> [What you should do]
Return all lines from the entries below in which the word "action" is present.

......

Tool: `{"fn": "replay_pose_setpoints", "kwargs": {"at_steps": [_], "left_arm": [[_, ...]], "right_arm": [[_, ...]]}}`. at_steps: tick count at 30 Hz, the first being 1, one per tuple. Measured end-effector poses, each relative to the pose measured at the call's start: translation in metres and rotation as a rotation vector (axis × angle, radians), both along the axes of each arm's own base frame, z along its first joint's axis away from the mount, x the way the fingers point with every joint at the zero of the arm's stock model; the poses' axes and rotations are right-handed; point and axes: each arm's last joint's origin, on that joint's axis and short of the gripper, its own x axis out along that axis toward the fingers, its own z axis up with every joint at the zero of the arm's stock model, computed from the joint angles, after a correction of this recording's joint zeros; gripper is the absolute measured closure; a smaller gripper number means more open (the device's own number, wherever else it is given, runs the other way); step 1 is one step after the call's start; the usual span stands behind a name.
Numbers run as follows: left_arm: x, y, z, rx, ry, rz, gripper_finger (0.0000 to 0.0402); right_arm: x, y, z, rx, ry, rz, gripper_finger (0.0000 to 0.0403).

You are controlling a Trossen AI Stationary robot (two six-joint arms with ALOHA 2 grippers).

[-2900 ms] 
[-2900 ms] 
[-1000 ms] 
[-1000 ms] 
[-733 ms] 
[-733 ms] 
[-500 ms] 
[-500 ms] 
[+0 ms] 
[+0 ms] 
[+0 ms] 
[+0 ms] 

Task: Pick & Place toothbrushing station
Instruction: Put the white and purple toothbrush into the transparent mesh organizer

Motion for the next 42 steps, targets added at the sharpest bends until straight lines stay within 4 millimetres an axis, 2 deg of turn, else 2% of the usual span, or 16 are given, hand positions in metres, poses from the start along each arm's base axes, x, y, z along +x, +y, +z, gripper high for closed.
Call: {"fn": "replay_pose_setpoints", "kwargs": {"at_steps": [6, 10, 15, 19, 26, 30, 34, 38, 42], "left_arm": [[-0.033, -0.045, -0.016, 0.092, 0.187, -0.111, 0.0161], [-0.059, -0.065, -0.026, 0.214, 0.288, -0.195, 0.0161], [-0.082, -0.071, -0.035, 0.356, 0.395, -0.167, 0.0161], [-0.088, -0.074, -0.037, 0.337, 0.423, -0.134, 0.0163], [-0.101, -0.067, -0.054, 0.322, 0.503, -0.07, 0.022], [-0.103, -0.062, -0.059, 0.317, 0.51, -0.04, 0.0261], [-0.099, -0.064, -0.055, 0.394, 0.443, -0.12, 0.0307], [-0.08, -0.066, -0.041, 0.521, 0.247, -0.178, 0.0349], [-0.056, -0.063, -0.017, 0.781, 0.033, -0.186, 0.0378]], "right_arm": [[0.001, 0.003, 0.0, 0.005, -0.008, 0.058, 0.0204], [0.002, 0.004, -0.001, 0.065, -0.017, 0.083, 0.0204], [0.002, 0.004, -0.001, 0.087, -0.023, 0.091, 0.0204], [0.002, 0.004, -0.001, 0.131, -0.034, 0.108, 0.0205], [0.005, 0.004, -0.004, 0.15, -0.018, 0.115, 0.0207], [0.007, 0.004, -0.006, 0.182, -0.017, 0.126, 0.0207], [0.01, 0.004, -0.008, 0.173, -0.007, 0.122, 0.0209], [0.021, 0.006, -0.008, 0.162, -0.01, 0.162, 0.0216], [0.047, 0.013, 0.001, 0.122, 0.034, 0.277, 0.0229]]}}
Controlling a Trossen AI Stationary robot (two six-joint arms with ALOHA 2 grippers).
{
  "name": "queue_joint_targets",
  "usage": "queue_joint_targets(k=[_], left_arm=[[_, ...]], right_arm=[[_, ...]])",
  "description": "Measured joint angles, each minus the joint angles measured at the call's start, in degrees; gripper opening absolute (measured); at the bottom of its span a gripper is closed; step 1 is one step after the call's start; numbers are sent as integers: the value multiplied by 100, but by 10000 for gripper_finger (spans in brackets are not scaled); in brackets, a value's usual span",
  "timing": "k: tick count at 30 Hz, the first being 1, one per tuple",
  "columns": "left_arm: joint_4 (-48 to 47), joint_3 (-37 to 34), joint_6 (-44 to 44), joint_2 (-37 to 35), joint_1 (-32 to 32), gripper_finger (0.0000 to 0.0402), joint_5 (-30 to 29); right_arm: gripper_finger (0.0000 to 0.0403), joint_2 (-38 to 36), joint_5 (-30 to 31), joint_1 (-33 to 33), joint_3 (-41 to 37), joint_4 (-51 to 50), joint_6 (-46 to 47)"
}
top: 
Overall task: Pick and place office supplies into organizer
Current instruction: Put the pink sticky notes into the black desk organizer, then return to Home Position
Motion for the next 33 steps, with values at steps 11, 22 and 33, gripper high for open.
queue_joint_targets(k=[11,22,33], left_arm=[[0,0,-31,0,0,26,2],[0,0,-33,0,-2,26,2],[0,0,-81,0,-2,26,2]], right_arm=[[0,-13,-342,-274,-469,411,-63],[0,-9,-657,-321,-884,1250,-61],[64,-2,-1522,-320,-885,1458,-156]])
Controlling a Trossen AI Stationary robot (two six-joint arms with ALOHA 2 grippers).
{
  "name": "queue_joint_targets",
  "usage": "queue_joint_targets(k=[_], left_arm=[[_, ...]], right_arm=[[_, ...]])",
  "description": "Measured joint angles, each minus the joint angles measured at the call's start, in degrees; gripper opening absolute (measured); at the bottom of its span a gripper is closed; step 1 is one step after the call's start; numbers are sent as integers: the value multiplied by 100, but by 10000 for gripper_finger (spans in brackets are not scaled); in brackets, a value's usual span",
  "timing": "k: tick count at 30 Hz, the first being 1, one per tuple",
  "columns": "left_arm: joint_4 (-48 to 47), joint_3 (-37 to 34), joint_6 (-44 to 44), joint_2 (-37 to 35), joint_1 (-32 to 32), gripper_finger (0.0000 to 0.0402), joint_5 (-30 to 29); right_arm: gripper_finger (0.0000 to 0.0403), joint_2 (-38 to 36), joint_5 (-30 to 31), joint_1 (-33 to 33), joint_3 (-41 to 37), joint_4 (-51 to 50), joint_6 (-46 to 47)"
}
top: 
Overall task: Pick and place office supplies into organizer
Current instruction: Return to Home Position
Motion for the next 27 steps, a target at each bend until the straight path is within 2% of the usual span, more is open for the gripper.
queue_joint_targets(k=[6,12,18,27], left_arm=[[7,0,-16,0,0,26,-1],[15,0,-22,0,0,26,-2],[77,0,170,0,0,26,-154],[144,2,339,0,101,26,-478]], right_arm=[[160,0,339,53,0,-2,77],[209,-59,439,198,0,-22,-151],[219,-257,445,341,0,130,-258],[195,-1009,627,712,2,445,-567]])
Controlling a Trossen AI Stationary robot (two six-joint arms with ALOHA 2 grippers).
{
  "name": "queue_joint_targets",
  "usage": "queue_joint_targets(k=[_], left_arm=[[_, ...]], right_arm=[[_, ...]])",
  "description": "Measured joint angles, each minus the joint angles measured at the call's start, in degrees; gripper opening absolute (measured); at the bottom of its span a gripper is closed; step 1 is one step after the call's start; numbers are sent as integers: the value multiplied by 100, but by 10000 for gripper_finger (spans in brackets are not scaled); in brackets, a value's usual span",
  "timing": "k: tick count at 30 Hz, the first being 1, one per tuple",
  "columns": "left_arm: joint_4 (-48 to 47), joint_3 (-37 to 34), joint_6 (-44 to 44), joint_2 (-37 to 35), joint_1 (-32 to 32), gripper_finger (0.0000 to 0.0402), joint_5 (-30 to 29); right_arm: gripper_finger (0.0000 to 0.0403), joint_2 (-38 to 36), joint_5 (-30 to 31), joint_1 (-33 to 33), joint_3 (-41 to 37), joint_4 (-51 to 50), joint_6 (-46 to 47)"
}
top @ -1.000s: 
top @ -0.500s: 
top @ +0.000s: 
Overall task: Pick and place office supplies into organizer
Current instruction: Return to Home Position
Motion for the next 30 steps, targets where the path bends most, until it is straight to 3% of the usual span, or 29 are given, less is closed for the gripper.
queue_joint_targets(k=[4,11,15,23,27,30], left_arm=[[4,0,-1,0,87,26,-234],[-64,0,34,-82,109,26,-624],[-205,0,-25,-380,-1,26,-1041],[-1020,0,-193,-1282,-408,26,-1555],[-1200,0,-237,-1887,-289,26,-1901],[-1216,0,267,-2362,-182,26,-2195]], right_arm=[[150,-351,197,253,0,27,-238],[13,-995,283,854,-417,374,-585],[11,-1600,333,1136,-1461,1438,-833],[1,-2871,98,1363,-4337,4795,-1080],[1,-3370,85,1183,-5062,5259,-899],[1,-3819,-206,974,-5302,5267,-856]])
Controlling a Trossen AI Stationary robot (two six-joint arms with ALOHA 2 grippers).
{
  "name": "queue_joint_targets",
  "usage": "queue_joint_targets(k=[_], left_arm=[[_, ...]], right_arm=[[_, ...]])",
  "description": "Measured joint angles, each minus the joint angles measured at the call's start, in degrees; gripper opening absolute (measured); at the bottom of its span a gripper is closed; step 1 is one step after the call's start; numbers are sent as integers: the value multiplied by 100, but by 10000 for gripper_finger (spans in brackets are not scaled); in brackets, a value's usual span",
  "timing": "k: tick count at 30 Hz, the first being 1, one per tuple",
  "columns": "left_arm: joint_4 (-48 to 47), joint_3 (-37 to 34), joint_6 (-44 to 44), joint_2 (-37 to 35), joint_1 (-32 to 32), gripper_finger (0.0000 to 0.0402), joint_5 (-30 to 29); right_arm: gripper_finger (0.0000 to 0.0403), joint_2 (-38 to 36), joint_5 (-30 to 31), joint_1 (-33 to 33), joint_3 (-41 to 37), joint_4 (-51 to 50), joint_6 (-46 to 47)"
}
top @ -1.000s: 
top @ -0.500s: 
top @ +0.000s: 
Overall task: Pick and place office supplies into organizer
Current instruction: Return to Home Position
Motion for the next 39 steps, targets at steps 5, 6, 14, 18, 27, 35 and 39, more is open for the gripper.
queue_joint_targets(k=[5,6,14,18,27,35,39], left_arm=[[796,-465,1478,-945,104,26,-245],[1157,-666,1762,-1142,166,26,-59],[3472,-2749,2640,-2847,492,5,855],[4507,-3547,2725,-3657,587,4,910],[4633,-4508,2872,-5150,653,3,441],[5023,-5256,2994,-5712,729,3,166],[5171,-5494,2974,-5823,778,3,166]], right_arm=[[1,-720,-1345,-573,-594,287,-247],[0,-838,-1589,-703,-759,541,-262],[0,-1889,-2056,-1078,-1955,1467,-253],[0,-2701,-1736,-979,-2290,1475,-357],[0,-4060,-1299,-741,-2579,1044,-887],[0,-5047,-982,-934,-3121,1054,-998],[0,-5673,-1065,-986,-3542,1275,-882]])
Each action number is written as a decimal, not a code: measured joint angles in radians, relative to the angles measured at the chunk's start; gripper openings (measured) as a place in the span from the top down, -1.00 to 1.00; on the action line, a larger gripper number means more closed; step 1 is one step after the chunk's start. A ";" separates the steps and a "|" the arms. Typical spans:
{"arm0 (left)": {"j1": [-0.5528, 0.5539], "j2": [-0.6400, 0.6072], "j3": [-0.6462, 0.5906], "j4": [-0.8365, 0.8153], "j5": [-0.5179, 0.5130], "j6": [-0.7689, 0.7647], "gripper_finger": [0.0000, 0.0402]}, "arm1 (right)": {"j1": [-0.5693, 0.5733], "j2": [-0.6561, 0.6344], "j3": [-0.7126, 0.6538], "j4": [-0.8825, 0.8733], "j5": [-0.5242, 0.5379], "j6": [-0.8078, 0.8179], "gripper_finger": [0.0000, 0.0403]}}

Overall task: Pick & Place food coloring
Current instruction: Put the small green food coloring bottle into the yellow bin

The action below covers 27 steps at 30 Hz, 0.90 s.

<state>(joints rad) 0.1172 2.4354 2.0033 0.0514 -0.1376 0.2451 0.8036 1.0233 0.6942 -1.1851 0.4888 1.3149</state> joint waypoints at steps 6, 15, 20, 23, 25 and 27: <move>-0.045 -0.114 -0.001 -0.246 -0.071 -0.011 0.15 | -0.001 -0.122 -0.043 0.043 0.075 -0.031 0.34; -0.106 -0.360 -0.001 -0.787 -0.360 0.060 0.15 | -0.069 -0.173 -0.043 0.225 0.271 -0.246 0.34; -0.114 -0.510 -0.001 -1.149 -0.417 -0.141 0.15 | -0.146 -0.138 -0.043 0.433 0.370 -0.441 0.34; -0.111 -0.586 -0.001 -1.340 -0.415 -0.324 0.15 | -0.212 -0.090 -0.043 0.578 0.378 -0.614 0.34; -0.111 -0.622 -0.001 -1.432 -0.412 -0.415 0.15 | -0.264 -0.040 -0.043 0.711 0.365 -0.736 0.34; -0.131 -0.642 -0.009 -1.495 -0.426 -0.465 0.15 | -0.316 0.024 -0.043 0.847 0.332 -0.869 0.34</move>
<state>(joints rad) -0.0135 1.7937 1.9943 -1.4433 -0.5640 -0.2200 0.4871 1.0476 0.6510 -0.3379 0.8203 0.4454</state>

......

> [Result of the task]
Each action number is written as a decimal, not a code: measured joint angles in radians, relative to the angles measured at the chunk's start; gripper openings (measured) as a place in the span from the top down, -1.00 to 1.00; on the action line, a larger gripper number means more closed; step 1 is one step after the chunk's start. A ";" separates the steps and a "|" the arms. Typical spans:
The action below covers 27 steps at 30 Hz, 0.90 s.

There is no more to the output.